Она взглянула на меня с безумной надеждой, как будто надеялась, что, подумав, я скажу: «А, я знаю, что это за лекарство».
– Он отравил меня, – прошептала она. – Он скорее решит убить меня… чем позволит уйти.
– Ты что-нибудь ела?
– Когда он меня запирает, то оставляет немного еды. А после этих таблеток я больше не хочу есть. И не сплю. Он говорит, что ему нравятся худые. Такие, как в модных журналах.
Я стиснул зубы.
– Должно быть, это амфетамины…
– Когда я их принимаю, то становлюсь очень спокойной.
– …и какой-то транквилизатор.
– Мне плохо…
Она показала мне, как сильно у нее дрожат руки, потом начала корчиться, ожидая нового приступа.
– Что случилось после того, как ты вернулась к нему? – спросил я.
– Сначала все было хорошо. Он все время извинялся. Говорил, что я для него – все.
– Ну-ну.
– В первые дни он был очень внимателен. Подарил мне золотую цепочку.

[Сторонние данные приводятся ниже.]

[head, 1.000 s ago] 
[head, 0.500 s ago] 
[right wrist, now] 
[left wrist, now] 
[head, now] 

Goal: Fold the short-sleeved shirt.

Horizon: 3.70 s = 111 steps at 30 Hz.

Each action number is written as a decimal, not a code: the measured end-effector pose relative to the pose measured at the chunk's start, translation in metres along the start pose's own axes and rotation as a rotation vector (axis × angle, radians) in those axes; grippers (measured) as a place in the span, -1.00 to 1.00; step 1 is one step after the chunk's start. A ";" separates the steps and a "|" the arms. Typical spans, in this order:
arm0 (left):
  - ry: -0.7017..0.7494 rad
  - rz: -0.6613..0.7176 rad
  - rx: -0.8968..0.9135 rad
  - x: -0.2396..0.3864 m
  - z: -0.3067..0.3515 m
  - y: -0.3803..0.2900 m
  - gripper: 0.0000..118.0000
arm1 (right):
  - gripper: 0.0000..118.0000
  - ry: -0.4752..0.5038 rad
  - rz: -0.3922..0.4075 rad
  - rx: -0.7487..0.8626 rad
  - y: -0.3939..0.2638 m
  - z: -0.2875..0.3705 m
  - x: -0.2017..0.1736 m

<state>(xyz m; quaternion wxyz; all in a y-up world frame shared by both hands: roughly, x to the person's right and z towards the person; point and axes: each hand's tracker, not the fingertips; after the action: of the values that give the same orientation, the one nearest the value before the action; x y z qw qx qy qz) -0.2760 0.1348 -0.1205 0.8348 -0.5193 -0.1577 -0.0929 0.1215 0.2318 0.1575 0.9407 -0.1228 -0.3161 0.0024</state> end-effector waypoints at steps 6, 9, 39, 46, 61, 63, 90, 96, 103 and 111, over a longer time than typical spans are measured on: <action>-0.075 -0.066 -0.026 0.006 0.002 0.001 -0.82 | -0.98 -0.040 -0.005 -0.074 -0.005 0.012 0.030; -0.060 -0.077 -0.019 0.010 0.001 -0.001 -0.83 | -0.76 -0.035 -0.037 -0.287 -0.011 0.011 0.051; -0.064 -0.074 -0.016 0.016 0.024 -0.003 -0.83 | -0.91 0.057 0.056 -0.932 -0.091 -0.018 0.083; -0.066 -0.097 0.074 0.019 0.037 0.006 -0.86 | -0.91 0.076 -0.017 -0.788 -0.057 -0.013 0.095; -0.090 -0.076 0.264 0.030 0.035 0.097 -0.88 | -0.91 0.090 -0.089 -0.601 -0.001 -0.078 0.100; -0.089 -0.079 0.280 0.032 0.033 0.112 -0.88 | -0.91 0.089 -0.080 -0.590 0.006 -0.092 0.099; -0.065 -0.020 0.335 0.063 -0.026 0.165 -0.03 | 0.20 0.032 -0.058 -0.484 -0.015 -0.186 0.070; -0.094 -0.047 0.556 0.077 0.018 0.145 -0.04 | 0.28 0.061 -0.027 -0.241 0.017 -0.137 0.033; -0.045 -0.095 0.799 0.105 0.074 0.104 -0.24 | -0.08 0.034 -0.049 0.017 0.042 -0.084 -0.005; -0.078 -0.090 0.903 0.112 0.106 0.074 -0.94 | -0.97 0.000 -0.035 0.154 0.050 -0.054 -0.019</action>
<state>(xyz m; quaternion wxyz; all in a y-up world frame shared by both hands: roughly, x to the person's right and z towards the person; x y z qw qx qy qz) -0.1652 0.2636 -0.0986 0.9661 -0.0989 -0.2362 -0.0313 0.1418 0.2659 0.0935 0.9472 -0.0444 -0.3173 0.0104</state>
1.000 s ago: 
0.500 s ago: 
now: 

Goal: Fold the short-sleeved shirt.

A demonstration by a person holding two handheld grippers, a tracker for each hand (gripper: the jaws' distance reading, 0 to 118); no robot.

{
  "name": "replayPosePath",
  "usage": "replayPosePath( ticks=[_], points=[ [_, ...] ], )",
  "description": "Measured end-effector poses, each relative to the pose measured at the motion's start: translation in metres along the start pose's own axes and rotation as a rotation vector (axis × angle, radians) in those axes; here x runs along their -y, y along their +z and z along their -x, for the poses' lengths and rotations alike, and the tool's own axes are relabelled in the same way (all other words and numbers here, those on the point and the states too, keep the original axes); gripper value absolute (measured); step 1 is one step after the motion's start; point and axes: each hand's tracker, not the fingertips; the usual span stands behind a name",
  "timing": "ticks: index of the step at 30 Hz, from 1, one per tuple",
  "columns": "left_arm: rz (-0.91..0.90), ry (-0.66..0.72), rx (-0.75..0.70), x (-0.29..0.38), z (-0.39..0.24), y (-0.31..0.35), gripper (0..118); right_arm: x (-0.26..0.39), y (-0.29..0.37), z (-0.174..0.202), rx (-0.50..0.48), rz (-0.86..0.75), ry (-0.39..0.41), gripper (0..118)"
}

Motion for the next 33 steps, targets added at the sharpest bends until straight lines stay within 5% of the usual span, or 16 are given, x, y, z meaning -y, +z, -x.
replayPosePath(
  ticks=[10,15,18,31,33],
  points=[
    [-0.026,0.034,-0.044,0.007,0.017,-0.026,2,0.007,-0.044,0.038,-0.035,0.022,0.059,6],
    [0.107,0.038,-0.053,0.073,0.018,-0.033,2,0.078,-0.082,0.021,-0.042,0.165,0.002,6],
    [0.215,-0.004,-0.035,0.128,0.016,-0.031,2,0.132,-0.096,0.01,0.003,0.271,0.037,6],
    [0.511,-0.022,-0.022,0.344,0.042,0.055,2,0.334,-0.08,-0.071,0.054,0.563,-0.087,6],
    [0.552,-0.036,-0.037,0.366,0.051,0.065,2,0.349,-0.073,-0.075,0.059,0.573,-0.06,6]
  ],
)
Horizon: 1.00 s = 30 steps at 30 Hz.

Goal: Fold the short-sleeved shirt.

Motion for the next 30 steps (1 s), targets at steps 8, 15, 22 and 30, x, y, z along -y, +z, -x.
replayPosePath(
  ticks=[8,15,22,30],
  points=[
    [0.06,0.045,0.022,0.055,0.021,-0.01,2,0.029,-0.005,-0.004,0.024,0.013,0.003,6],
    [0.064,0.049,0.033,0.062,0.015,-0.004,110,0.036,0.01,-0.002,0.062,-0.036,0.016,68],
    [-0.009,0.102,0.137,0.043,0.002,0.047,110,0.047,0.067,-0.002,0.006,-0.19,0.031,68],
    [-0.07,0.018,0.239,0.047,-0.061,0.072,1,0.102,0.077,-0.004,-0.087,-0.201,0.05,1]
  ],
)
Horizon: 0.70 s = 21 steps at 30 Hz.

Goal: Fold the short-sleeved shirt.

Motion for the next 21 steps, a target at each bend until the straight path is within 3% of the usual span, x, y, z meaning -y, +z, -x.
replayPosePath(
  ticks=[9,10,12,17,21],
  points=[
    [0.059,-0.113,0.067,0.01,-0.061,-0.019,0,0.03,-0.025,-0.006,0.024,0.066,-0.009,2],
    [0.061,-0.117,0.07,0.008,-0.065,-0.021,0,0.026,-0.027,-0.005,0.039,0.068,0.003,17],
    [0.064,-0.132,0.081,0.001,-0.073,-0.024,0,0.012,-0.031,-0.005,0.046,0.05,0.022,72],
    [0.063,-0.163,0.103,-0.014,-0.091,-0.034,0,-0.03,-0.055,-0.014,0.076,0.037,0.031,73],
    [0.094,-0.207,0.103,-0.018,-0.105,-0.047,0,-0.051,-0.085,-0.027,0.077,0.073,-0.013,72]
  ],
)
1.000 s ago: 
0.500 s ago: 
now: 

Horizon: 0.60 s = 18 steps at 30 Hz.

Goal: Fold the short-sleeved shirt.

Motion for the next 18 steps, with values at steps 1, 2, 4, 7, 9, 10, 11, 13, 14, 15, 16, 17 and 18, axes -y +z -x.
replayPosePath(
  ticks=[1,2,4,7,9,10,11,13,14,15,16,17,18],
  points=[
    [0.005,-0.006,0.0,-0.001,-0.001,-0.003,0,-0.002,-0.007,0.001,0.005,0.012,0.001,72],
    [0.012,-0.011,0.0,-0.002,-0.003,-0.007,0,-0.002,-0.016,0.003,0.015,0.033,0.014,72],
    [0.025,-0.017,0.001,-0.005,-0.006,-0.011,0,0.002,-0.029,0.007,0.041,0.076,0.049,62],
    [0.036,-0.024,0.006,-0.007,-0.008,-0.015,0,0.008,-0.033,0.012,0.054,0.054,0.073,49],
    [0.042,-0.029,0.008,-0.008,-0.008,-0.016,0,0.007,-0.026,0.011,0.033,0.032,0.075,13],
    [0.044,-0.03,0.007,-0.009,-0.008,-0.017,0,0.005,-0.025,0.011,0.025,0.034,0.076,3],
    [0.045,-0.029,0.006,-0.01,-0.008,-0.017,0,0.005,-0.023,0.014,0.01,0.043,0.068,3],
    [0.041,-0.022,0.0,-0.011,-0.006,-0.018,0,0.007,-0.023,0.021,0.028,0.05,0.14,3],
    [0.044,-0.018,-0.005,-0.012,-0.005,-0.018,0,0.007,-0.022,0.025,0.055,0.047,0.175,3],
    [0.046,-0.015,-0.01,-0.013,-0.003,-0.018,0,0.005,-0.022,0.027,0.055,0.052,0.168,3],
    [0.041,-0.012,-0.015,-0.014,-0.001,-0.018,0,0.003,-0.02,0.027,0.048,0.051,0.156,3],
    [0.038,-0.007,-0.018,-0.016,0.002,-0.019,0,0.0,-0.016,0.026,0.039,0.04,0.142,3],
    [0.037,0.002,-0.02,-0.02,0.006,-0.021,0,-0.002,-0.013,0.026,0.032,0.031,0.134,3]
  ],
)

– Цепь? Это о многом говорит…
– Все время говорил, что любит меня и готов ради меня умереть. Просто засыпал меня украшениями. Браслет… Тоже в виде цепи, из крупных золотых звеньев. Он, должно быть, обошелся ему в целое состояние. – Сивиллина прикусила губу, выражение ее лица изменилось. – Потом все обещания были забыты. Все началось сначала. Приступы ревности. Он запретил мне выходить из дому, говоря, что делает это ради нашей любви. Когда приходили его дети, он унижал меня у них на глазах. Он жестоко обращался со мной, как будто для того, чтобы доставить им удовольствие. И они на самом деле приходили от этого в восторг. Он говорил, что я животное, сумасшедшая, а моя мать – слабоумная идиотка. Он злобно хохотал, глядя, как я страдаю… – Ее подбородок задрожал, она закрыла глаза. – Потом он извинялся. И все повторялось. Если он видел, что я звоню по телефону, то выходил из себя. Это были дикие приступы ярости. Он избивал меня и запирал в кладовке. Или в моей комнате.
– И ты не пыталась защититься?
– Он сильный. А потом… он извинялся и твердил, что любит меня.
Утром она забралась в ванну, пустила очень горячую воду и просидела там несколько часов. Ее тело было покрыто следами ударов, кое-где были видны глубокие шрамы.
На следующий день в больнице у нее взяли кровь на анализ, чтобы определить, чем именно ее пичкали все это время.
Доктор вышел поговорить со мной:
– Эти вещества действительно вызывают очень сильное привыкание. Необходимо давать их ей, постепенно уменьшая дозировку. Нельзя сразу лишить ее этих препаратов.
Несколько дней Сивиллина находилась под наблюдением врачей. Затем я перевез ее к себе. По утрам я уходил, а Сивиллина сидела скорчившись на полу, спиной к зеркальной стенке шкафа. Взгляд ее блуждал где-то далеко. Вечером я возвращался. И находил ее на том же самом месте. Она не шевелилась. Ничего не ела. И не спала.
В конце концов я стал обращаться с ней как с ребенком. Я пытался шутить:
– Давай-ка ложку за папу, ложку… нет, не за маму… ложку за меня.
– Ладно, я буду есть, но только ради тебя. На самом деле я не хочу. Правда, я совсем не голодна.
Она не спала. Каждый раз, когда я просыпался ночью, я видел, что она сидит у себя на постели, глядя перед собой широко открытыми черными глазами.
– Спокойной ночи, Сивиллина.
– Спокойной ночи.
По вечерам она садилась передо мной и снова рассказывала о нем:
– Понимаешь, дело не только в женщинах. Он ненавидит все человечество. Если бы он мог убить всех, то был бы совершенно счастлив.